##### SOURCE RECORDS
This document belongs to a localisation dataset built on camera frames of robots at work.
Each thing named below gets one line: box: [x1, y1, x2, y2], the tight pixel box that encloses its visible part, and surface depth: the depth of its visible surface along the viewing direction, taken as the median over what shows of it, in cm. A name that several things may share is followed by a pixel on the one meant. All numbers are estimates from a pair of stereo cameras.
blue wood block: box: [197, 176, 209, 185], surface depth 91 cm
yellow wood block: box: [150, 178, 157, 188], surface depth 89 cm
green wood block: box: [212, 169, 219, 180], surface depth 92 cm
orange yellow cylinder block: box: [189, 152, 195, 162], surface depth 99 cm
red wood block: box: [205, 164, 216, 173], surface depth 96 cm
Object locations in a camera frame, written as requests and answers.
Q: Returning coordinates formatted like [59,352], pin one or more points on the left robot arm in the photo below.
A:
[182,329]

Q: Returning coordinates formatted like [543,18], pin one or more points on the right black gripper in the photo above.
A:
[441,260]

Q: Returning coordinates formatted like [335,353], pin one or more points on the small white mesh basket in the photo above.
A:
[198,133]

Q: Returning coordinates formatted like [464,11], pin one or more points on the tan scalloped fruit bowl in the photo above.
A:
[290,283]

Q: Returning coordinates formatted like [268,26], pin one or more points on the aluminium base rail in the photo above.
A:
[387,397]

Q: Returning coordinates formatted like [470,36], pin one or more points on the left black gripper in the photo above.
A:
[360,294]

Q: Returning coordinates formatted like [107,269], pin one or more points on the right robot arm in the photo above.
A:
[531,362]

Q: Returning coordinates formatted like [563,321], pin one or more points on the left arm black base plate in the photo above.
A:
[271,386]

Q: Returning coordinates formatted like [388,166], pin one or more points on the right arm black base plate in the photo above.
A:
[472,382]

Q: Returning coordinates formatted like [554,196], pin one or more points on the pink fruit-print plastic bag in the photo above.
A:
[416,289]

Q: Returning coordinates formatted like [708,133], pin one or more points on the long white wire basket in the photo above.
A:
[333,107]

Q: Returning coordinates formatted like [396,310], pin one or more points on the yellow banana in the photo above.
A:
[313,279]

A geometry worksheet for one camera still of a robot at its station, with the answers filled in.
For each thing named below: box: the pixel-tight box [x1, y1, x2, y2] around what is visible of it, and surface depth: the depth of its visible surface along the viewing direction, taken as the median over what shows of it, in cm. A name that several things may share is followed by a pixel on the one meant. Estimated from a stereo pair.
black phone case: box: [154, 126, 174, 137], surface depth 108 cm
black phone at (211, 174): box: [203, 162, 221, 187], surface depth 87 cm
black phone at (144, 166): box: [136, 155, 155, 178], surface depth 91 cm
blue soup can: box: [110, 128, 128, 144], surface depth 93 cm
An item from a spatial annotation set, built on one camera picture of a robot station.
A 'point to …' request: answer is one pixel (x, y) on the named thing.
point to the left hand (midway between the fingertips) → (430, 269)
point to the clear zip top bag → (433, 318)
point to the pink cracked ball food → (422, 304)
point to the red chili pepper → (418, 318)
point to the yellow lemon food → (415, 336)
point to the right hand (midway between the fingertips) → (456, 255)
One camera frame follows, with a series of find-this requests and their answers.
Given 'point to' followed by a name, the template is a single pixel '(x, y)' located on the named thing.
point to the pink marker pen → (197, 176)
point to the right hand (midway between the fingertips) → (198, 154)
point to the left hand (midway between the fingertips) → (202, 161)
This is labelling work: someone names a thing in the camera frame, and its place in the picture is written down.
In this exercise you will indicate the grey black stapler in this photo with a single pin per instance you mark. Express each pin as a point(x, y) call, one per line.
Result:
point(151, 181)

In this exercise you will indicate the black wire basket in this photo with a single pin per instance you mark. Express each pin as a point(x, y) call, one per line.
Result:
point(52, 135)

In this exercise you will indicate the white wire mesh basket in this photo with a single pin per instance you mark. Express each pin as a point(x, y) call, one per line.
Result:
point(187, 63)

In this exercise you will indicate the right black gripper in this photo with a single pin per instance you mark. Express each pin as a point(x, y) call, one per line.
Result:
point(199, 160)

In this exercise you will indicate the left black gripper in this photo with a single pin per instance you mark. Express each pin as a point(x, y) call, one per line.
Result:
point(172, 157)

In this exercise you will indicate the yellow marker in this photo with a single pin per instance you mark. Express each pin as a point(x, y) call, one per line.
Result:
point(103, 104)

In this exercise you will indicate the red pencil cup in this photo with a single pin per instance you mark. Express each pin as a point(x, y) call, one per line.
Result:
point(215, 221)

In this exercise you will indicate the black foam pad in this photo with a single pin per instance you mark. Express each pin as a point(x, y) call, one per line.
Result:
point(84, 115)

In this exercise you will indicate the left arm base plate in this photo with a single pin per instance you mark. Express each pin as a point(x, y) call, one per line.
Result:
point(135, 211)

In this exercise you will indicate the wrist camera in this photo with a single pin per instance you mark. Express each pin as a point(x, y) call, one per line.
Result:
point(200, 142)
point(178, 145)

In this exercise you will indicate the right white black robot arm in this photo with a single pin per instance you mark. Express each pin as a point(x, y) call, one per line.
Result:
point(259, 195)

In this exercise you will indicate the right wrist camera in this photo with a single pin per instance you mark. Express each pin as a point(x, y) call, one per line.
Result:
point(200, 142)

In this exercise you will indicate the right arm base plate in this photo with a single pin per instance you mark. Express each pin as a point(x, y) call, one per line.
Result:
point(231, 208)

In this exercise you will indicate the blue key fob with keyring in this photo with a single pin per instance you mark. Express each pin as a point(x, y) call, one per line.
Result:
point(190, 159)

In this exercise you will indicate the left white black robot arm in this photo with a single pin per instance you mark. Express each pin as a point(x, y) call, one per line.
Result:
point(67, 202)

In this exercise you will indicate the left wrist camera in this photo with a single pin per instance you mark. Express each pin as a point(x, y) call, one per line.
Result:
##########
Within the records, filter for lines that contain the word "fruit" and show each one.

» COMPLETED EXERCISE:
Q: Returning coordinates formatted like [464,11], pin one or more points on the tan scalloped fruit bowl in the photo above.
Q: Returning coordinates formatted like [554,196], pin one or more points on the pink fruit-print plastic bag in the photo above.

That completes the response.